Introduction
Des chercheurs de l'Université Eötvös Loránd ont mené une étude sur des chiens exceptionnels capables d'apprendre des mots pour désigner des objets. Ces chiens, appelés « chiens apprentis de mots » (GWL), ont montré une préférence pour les jouets nouveaux et aiment les partager avec leurs propriétaires. Cette interaction sociale semble être la clé de leurs capacités cognitives uniques.
Contexte Technique
L'étude a recruté 10 chiens GWL et 21 chiens non-GWL, tous des border collies, pour tester leur capacité à apprendre et à partager des jouets. Les chercheurs ont créé une liste de huit jouets, dont deux étiquetés, deux non étiquetés et quatre nouveaux pour chaque chien. Les propriétaires ont familiarisé les chiens avec les jouets pendant deux semaines, en les présentant séparément et en les nommant pour les jouets étiquetés. Les chiens ont ensuite participé à deux essais de 90 secondes chacun, avec accès libre aux jouets.
Analyse et Implications
Les résultats ont montré que les chiens GWL étaient plus susceptibles de ramasser un jouet, en particulier les nouveaux, et de les apporter à leur propriétaire pour jouer.
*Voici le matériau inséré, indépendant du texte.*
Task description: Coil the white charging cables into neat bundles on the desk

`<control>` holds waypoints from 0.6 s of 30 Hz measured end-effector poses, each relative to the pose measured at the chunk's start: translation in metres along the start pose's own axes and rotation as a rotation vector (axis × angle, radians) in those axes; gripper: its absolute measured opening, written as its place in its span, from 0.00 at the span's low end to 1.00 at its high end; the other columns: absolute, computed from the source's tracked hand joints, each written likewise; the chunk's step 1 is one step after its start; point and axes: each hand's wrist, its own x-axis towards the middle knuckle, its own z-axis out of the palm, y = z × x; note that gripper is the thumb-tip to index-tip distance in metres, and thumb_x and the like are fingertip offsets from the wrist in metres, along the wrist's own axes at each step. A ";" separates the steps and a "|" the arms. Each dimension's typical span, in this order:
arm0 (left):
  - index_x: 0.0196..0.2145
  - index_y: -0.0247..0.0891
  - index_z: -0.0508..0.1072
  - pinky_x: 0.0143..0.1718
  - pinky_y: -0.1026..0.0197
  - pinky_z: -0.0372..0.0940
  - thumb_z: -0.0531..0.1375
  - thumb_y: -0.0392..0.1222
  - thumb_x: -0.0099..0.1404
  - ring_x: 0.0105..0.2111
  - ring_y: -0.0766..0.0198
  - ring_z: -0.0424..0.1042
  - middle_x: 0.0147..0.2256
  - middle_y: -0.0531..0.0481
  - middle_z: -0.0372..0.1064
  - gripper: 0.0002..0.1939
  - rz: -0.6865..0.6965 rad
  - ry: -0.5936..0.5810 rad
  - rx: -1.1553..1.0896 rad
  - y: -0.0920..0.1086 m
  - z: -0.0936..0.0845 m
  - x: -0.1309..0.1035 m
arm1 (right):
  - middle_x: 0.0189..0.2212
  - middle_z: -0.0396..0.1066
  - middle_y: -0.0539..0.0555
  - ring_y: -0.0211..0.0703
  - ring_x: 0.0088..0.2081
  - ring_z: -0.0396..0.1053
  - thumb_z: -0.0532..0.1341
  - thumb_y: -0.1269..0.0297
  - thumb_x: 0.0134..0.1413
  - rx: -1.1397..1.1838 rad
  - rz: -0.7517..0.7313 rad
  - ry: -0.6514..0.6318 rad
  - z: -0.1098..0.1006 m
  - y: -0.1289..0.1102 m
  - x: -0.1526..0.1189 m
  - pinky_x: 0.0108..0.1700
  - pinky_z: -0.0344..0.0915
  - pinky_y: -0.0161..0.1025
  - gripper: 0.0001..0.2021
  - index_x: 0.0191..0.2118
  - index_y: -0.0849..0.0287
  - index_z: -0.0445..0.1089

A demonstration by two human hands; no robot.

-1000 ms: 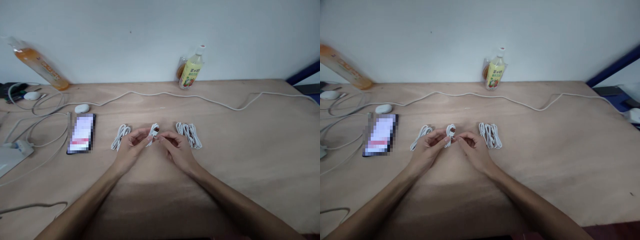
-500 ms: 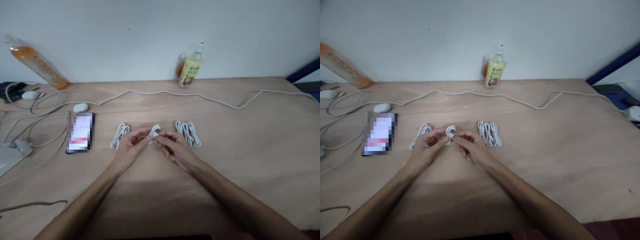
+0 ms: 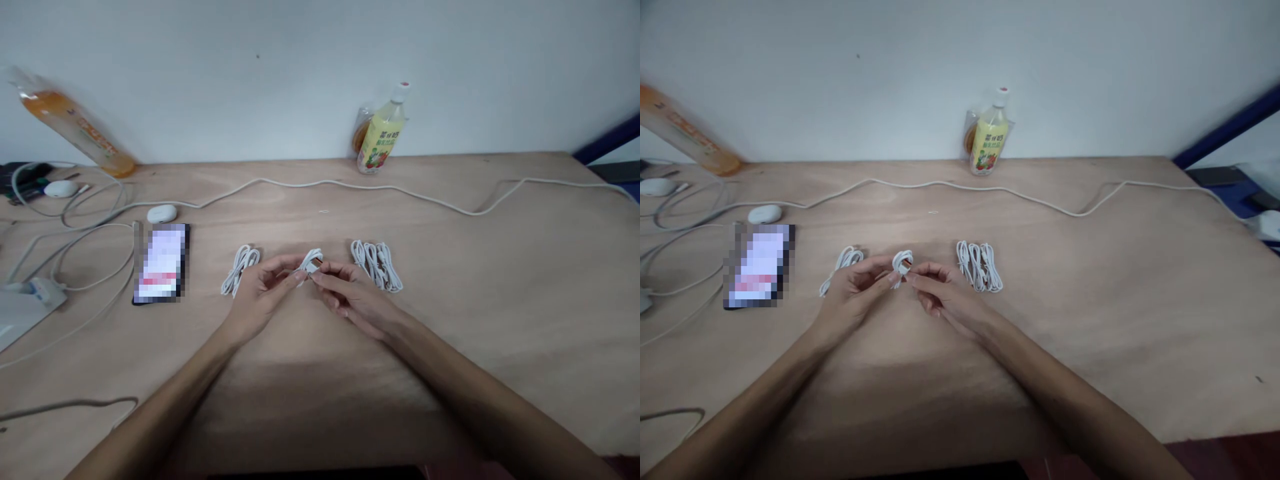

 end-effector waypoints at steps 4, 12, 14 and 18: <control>0.49 0.42 0.88 0.58 0.51 0.74 0.74 0.47 0.65 0.53 0.47 0.83 0.48 0.43 0.86 0.15 -0.005 0.009 0.007 -0.002 0.000 -0.001 | 0.21 0.61 0.40 0.31 0.20 0.53 0.77 0.49 0.48 -0.007 -0.009 -0.004 0.001 0.001 0.000 0.20 0.48 0.32 0.19 0.36 0.55 0.74; 0.50 0.42 0.88 0.59 0.52 0.73 0.72 0.46 0.68 0.54 0.48 0.83 0.50 0.44 0.86 0.14 0.037 0.017 0.044 -0.006 -0.001 -0.001 | 0.19 0.62 0.41 0.31 0.17 0.53 0.74 0.47 0.52 -0.121 -0.133 0.072 0.002 0.011 0.002 0.18 0.48 0.32 0.18 0.33 0.54 0.71; 0.49 0.42 0.88 0.59 0.52 0.73 0.73 0.46 0.67 0.53 0.47 0.83 0.49 0.44 0.86 0.14 0.039 0.032 0.053 -0.005 0.000 -0.001 | 0.21 0.63 0.42 0.32 0.18 0.55 0.73 0.48 0.54 -0.210 -0.217 0.113 0.003 0.014 0.003 0.18 0.51 0.33 0.17 0.32 0.53 0.70; 0.48 0.41 0.88 0.58 0.52 0.74 0.73 0.46 0.66 0.53 0.47 0.83 0.49 0.44 0.86 0.14 0.024 0.048 0.049 -0.004 0.003 -0.003 | 0.24 0.67 0.45 0.36 0.23 0.63 0.69 0.57 0.60 -0.445 -0.450 0.247 0.004 0.020 0.001 0.25 0.59 0.35 0.11 0.32 0.53 0.69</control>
Cela suggère que la motivation sociale joue un rôle dans l'apprentissage des noms d'objets par les chiens. Les chercheurs pensent que cette capacité pourrait être liée à la façon dont les humains communiquent avec les enfants, en leur montrant des objets et en leur enseignant des mots. Les implications de cette étude sont importantes, car elles pourraient aider à comprendre comment les compétences liées au langage émergent chez les espèces qui vivent en étroite relation avec les humains.
Perspective
Les chercheurs soulignent que ces résultats ouvrent de nouvelles directions pour l'étude de l'apprentissage des mots chez les chiens et d'autres espèces. Il faudra surveiller les prochaines études pour voir comment les chercheurs approfondiront cette question et quels seront les résultats. Les limites de cette étude incluent le fait que les chiens étudiés étaient tous des border collies, ce qui pourrait ne pas être représentatif de toutes les races de chiens. De plus, les chercheurs devront examiner plus en détail les mécanismes sous-jacents à l'apprentissage des mots chez les chiens pour mieux comprendre ce phénomène.